MUDDY BORDER SITUATION
At an April 4 news conference following a meeting in Burma of the Regional Border Committee, Lt.-Gen. Wattanachai Chaimuanwong, the 3rd Army's commander, appeared pleased that Burmese generals, whom he had repeatedly criticized for alleged involvement in the drug trade, were now being cooperative. He quoted the Burmese as promising to destroy drug laboratories identified by the Thais and to allow verification of the destruction by "unbiased" media.
Was Wattanachai only reflecting the position of new Defence Minister Chavalit Yongchaiyudh, who boasts of his good relations with the Burmese military junta? A senior army officer involved in the talks says Wattanachai was sincere. "I think the Burmese have their internal problems, including a poor economy, and the border drugs situation has become common knowledge so they need friends--particularly the Thais," the officer says. By internal problems, he is referring to the power struggle between Burmese army commander Gen. Maung Aye and the junta's first secretary, Lt.-Gen. Khin Nyunt. Whether this will affect the task force's future and the Thai army's anti-drug operations remains to be seen. Says Panitan: "I think academics and the media know the situation well, and are watching Chavalit closely."

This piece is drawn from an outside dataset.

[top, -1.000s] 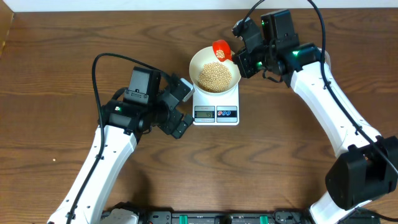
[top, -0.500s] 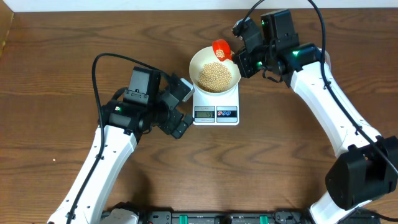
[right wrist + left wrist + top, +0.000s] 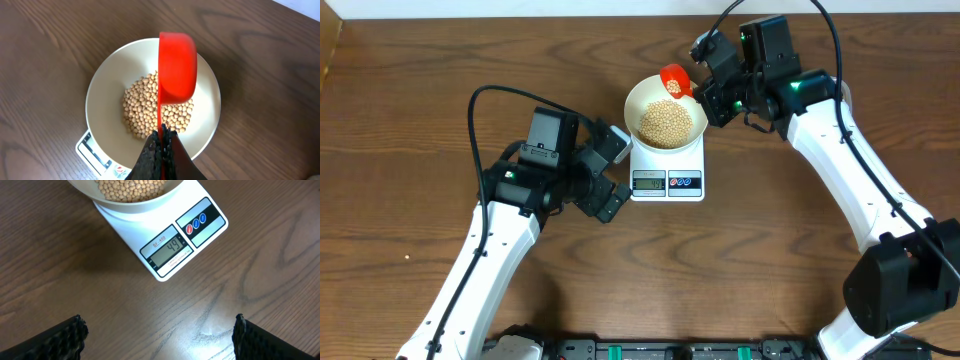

The Thai military has a list of about 60 drug laboratories, mainly controlled by the Wa, in Burma. A day after his return Wattanachai cheekily sent the Burmese the locations of three such sites, though observers think it inconceivable that Rangoon doesn't know where the labs are. Thai officers say that Khin Nyunt is particularly close to the Wa. In contrast, Wattanachai told the REVIEW in December, "Maung Aye despises the Wa."
Senior Thai military officers say they believe Maung Aye is wary of Khin Nyunt's influence over the Wa army. They say Maung Aye recently sent light infantry into eastern Shan state--both as a show of force against the Thais and to undermine Khin Nyunt's power base. The officers say that the move is also viewed as an attempt to contain the Wa fighters, whom Maung Aye would dearly like to disarm.
Beijing, meanwhile, agreed in March to a Thai proposal that China, Thailand and Burma cooperate against drug trafficking. Thai senior security officials have said that Chinese officials in Burma helped resettle tens of thousands of Wa from the northern border with China to the southern border with Thailand. They said the Chinese apparently wanted to move the drug problem away from their back door. The officials suspect that by joining Rangoon and Bangkok, the Chinese hope to keep a closer eye on what the U.S. military is up to in northern Thailand.
It's shaping into a muddy border situation. As a Western intelligence official puts it, the drug-trafficking Wa are confronted by Thai troops on the border, soon to be backed by U.S. instructors; they are opposed by Maung Aye, supported by Khin Nyunt, and apparently armed by the Chinese--who now want to be part of a tripartite anti-drug effort. Says the official: "If not handled properly, this could be even messier than Colombia."